This guy* who gave a presentation with Patrick Cauldwell yesterday revealed his desktop during the presentation. Here's what it looked like:
After the presentation, I ribbed him about his desktop. You have a few square millimeters of desktop left uncovered, I said. Clearly you have your work cut out for you.
He said he considers the desktop dead space if it doesn't have something on it. I think his exact words were "make the desktop work for you". That's a unique perspective. It's more of a portal philosophy. Fill the desktop to the brim with tons of stuff that's relevant to you, so it's always at your fingertips.
This made me stop and think a bit.
The desktop is usually dead space, that's true. And dead speace is never useful. But it's not a destination, either. My goal is to never see the desktop. I should always have the task I'm working on front and center, not the desktop. If I need something, I don't want to be forced to press Windows-D to context switch and reveal some links or files sitting on my desktop. That interrupts my task and my flow. I'd rather perform some kind of popup ad-hoc search-- or better yet, use a hotkey-- to get directly to what I want.
The last thing I want is for my desktop to look like the Yahoo home page.
That said, I realize there's no right answer.
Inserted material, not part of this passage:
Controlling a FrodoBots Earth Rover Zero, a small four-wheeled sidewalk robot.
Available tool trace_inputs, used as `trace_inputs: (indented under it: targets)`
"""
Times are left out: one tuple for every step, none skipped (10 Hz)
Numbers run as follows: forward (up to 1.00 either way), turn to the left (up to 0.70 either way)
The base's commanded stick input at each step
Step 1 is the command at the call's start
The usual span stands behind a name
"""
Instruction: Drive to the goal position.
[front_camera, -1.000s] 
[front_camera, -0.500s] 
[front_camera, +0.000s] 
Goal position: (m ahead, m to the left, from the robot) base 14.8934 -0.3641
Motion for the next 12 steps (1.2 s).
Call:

Some people strive for blank, zen-like desktops, and some people fill their desktop with as many icons, gadgets, and gewgaws as they can possibly jam in there. It's a religious debate, and people get cranky when someone puts peanut butter in their chocolate.
But I still maintain that it's unhealthy to turn the desktop into an artificial destination. It's like the Las Vegas strip; no matter how many zany attractions they add, eventually visitors have to come to terms with the fact that they've arbitrarily chosen to build those attractions in the middle of a vast, inhospitable desert.
* I think his name was gretelman.. something..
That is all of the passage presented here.